Забудь меня, если сможешь

22
18
20
22
24
26
28
30

С его губ слетает едва заметная усмешка, плавно перерастающая в мимолетную улыбку. Он поправляет кобуру с оружием, устало потирает веки, проводит ладонью по лицу и громко выдыхает.

— И как же я ее называл? — Рон впервые за несколько минут направляет заинтересованный взгляд прозрачно-серых глаз в мою сторону, вопросительно изгибая бровь.

— Солнце, — тихо говорю я, сглатывая слюну. — Ты называл ее солнце, и ей это нравилось.

Парень медленно прикрывает веки и со вздохом сожаления откидывается на спинку кресла, некоторое время молча массируя виски от накопившейся усталости.

— Откуда ты… — он нервно сгладывает, будто эти слова даются ему с непосильным трудом, — откуда ты знаешь? Об этом ни слова не сказано в ее дневнике.
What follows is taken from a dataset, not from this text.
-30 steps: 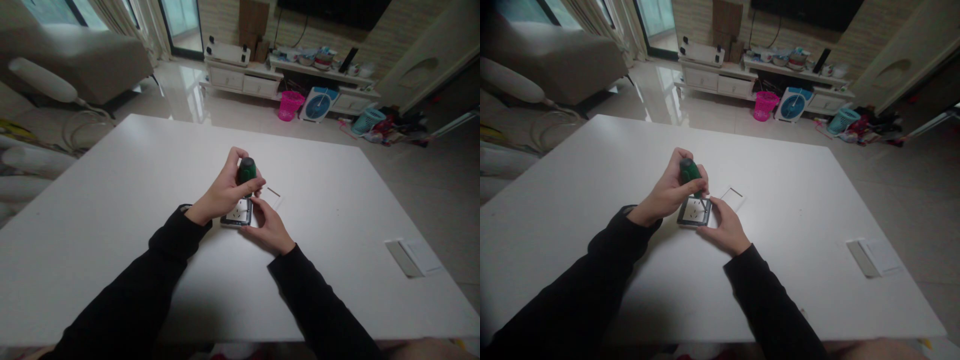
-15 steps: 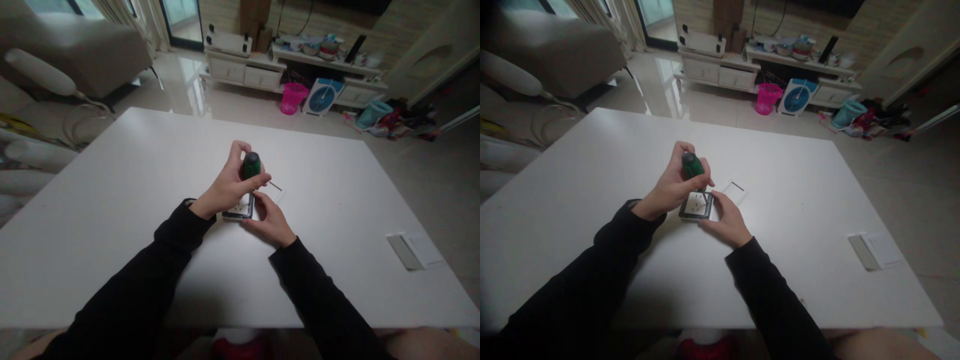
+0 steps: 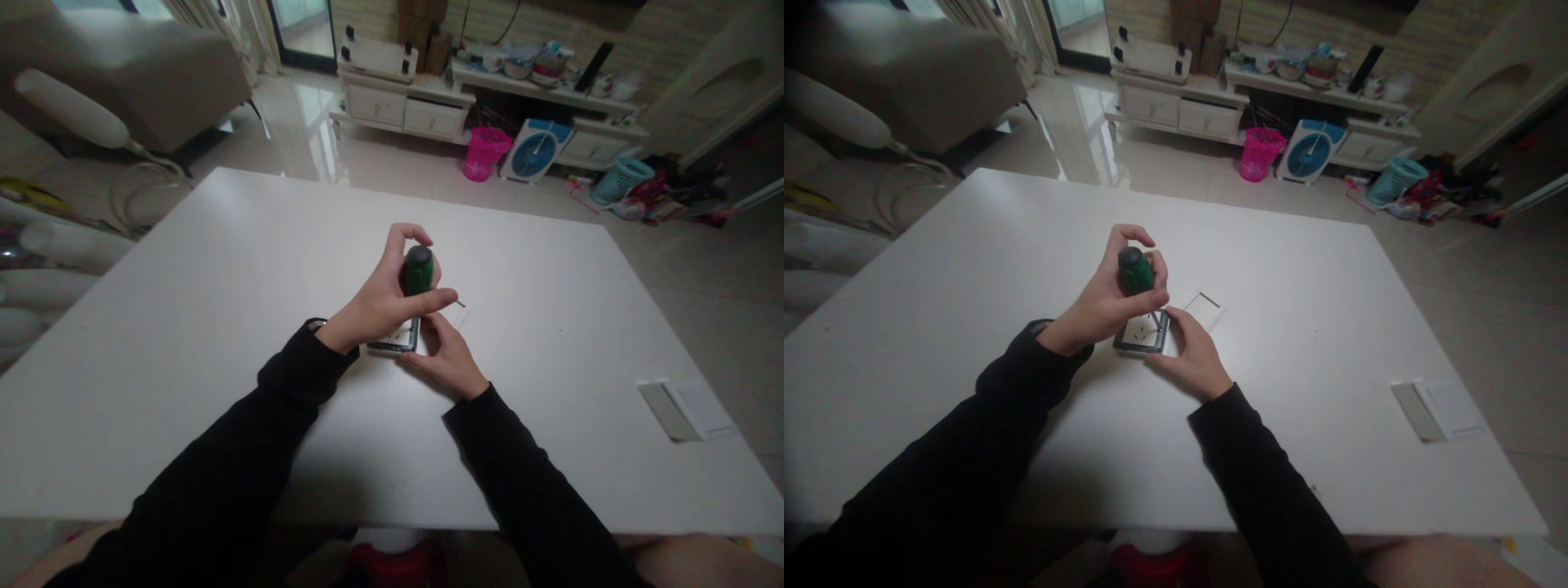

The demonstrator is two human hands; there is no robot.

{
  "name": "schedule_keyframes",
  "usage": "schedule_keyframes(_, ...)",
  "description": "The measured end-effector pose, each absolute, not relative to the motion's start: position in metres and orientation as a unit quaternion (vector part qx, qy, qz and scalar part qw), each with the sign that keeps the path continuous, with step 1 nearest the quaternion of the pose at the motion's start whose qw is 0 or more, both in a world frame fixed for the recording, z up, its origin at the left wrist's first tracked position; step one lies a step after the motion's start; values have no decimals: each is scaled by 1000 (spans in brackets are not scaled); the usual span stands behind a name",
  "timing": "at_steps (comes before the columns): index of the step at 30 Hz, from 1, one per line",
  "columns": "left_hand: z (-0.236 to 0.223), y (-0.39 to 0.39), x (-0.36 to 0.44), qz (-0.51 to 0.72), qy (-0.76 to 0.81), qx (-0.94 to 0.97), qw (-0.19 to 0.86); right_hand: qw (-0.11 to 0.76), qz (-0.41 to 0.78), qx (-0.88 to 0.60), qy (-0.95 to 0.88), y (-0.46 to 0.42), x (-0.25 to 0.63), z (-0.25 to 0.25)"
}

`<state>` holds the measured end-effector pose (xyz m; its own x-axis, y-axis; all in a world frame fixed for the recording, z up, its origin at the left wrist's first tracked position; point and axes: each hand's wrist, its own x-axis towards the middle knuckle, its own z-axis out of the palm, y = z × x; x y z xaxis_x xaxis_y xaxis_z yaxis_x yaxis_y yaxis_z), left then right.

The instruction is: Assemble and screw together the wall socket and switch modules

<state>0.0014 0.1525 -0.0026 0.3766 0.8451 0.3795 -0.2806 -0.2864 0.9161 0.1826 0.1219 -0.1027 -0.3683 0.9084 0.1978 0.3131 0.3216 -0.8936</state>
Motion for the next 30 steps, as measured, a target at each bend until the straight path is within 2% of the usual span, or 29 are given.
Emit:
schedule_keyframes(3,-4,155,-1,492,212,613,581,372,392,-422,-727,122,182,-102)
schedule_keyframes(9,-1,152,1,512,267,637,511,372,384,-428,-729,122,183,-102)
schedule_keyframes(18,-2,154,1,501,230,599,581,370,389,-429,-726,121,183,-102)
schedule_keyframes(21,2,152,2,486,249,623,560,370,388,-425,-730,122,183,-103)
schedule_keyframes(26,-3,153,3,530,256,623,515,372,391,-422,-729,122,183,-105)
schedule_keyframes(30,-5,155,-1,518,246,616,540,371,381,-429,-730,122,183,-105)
Он читал ее дневник. И я почему-то уверена, что он знает наизусть каждое написанное слово.

— Я… — произношу первый слог и с каждой секундой осознаю, что впервые не знаю, как ответить на его вопрос. Неужели я начинаю путать странные сны, граничащие с воспоминаниями Евы, со страницами ее дневника? — Я… мне пару дней назад приснился сон. Там ты и я, то есть она… на каком-то мосту, и я…

Натыкаясь на две удивленные глыбы льда напротив, я теряю ход мыслей и прерываюсь на половине предложения. Он слегка сощуривает веки, брови хмуро сходятся на переносице, и в его глазах из самого холодного льда я улавливаю тонкие нити надежды, за которые он желает ухватиться.

Но я не могу, не могу… я не в силах протянуть руки, намертво прикованные к телу.

— Ты же… — он запинается, слегка прокашливаясь в кулак, — ты же понимаешь, что это никакие не сны?! Это ее воспоминания пытаются прорваться сквозь твое сознание.

Качаю головой, всматриваясь в спинку впередистоящего сидения кинозала, и постепенно осознаю, что он прав. Это никакие не сны и пора уже прекращать убеждать себя, что сны снятся лишь инфицированным.

Это ее воспоминания душат меня по ночам, лишая кислорода и будоража сознание. И, что-то мне подсказывает, пока я не разберусь с тем, кто я есть на самом деле — они продолжать взрывать мой рассудок.

Возможно… возможно, прочтение дневника Евы Финч служит дополнительным толчком к воспоминаниям, пытающимся вырваться наружу во время снов. И, в конце концов, кто-то из нас одержит победу.

Со мной явно что-то происходит, но я не… я не знаю, не понимаю, я ничего не понимаю…

Его теплая ладонь мягко накрывает мою, вырывая из долгих раздумий. От неожиданного прикосновения я дергаюсь, но он лишь крепче сжимает мою руку, не давая ни единого шанса на сопротивление.

Ко мне никто не прикасался уже несколько недель. Не считая импровизированных драк и незапланированных побоев. Я не знаю каково это — прикосновение, не подразумевающее за собой тяжких последствий. Я и не догадываюсь, что такое полноценные объятия и уж тем более головокружительные поцелуи, от которых подкашиваются ноги.

Не имею ни малейшего представления, о чем писала девушка несколько месяцев назад в дневнике. Но прямо здесь и сейчас, рядом с ним, я ощущаю себя… той самой Евой Финч. И понимаю одно — все это неправильно. Так быть не должно. Я немедленно должна прекратить это прямой сейчас. Прямо сейчас, прямо сейчас, прямо…

Моя кисть резко отрывается от его горячей ладони, словно прикоснулась к раскаленному железу, и я уже мчусь вперед, минуя бесконечные ряды кинозала. Бешеное сердце продолжает нервно колотиться в ушах, заглушая все посторонние звуки вокруг, и я несколько раз сглатываю, хватаясь за ручку двери кинотеатра, чтобы поскорее вырваться из этой накаленной атмосферы. Но его рука вновь цепляется за мое запястье, резко потягивая назад и останавливая мой ход.

Рон ловко хватает меня за горло, мягко припечатывая к соседней стене. Его теплые пальцы продолжают обхватывать мою шею, но явно не с намерением задушить или нанесли какой-либо вред.

Он тяжело дышит, его горячее дыхание обжигает шею, а обветренные губы находятся в опасной близости от моей кожи. Я не смею шевелиться, ожидая, когда же сердце перестанет так бешено колотиться в ушах и гадаю, каким будет его следующий шаг.